A manutenção de privilégios das classes mais ricas é mais fácil se a população for educada em aulas padronizadas dadas em tablets reluzentes, sem espaço para desenvolvimento da criatividade ou da criticidade, como se tem feito no estado de São Paulo.
POR ANA NORONHA
Em 30 de maio de 2025, na Folha de São Paulo, nos deparamos com uma coluna de Laura Müller Machado intitulada “Piso de professores é maior do que a remuneração de 94% dos pais de alunos”. Nela, a economista, professora do Insper e ex-secretária do Desenvolvimento Social do Estado de São Paulo expõe comparações entre o piso salarial nacional dos professores com o salário de outros grupos de profissionais brasileiros.

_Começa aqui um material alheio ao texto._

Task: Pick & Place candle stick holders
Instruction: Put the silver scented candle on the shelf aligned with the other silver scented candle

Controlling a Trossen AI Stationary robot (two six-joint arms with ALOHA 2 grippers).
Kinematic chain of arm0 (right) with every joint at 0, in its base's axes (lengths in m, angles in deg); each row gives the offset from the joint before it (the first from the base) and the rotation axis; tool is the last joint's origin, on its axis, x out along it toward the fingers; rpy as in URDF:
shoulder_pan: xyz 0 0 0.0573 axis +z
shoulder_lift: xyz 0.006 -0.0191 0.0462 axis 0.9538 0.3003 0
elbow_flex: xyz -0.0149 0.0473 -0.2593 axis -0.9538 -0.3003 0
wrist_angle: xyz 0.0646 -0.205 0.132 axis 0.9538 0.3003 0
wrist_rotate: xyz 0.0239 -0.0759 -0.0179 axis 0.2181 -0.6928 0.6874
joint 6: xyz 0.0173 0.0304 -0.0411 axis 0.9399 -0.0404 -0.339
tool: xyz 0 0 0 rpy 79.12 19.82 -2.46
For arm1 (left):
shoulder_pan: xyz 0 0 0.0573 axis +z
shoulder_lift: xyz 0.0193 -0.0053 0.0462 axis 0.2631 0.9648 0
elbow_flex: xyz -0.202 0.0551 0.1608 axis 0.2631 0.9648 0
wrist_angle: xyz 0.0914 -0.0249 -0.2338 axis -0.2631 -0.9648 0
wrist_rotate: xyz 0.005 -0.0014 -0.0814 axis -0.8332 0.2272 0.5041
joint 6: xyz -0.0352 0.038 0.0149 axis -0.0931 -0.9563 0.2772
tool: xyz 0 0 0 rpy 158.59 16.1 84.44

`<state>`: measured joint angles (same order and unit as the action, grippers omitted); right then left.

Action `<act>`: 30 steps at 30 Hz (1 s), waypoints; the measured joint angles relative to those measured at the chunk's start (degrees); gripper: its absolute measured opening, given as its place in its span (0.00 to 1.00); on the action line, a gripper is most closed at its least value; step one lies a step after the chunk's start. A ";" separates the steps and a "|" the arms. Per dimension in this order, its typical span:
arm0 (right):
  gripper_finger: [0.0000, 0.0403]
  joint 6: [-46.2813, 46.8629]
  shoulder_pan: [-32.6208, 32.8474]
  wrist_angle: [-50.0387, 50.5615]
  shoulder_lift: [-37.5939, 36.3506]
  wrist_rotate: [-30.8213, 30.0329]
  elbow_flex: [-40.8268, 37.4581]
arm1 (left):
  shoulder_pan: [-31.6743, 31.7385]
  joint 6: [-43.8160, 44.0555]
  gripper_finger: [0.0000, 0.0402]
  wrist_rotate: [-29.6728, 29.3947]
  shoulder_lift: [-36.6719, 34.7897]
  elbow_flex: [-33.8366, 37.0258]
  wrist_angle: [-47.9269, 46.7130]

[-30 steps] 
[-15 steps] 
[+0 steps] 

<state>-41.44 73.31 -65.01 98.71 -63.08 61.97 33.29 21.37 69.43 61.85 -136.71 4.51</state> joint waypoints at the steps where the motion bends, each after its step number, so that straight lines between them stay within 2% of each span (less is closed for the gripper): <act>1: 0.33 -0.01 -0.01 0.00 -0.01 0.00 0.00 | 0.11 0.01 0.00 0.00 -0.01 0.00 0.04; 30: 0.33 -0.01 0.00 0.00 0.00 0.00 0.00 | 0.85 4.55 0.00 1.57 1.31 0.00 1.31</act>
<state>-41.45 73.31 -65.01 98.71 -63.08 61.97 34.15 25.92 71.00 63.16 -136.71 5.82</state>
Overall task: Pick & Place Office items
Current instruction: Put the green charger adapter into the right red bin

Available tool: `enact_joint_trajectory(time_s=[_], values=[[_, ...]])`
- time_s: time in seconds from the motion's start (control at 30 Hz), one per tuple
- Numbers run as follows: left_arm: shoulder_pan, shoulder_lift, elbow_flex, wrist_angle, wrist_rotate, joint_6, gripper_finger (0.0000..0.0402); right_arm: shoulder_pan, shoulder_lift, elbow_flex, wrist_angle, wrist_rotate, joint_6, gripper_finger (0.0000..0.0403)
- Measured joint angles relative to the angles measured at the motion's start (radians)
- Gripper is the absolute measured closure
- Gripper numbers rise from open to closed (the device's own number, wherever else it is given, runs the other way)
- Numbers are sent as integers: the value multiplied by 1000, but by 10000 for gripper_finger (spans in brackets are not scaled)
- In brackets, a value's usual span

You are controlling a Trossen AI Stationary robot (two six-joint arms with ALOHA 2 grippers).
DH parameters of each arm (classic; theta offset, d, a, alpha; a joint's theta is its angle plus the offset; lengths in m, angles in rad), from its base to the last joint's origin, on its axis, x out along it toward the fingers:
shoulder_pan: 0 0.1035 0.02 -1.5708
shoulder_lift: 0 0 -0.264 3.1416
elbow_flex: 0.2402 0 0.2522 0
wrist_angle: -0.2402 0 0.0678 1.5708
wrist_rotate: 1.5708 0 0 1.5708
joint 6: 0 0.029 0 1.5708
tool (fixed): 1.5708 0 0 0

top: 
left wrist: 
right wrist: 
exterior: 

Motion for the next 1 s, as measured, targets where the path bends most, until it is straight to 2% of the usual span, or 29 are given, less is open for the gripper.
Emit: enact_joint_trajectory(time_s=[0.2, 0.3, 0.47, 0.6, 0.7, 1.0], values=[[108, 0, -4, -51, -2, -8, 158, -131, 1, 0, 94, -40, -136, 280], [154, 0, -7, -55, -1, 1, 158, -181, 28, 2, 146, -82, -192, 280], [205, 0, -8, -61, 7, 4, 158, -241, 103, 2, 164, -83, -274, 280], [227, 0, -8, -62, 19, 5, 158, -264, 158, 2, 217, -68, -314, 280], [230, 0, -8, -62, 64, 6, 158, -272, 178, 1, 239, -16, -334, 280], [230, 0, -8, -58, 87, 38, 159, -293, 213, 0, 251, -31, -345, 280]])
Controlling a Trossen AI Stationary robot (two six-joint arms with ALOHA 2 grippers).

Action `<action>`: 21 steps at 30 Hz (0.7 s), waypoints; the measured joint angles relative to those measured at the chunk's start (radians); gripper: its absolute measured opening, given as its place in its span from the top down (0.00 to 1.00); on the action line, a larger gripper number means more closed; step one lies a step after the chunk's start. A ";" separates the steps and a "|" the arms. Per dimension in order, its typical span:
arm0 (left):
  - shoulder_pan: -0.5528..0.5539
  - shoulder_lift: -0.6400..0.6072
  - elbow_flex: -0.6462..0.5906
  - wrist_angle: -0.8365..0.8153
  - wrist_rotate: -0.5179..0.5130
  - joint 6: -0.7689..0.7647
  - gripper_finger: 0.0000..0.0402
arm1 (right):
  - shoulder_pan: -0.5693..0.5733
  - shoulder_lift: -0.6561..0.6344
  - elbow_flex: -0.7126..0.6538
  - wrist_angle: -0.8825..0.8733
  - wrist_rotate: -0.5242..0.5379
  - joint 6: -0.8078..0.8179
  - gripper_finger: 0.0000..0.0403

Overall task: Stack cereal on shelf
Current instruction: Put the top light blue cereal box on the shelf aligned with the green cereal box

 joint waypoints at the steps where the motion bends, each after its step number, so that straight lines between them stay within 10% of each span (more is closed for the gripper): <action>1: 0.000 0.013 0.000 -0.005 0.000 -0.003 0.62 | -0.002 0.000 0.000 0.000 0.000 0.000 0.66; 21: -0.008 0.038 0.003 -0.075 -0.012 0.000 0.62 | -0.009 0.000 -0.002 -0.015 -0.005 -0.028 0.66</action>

A colunista da Folha afirma que “Na Pnad de 2023, 94% dos pais de estudantes da educação básica declararam remuneração inferior ao piso salarial nacional dos professores daquele ano, de R$ 4.420.” E complementa: “Assim, os professores estavam entre os 6% de maior remuneração.” Mesmo com a ressalva, colocada pela colunista, de essa comparação é válida apenas para os casos do cumprimento do piso nacional, o que não acontece em São Paulo nem em vários outros estados da federação, tal afirmação conduz ao engano – a maioria de nós lê salário no lugar de piso, como sinônimos – e produz indignação em quem tem um pouco mais de informação a respeito do tema ou em quem tem olhos um pouco mais críticos.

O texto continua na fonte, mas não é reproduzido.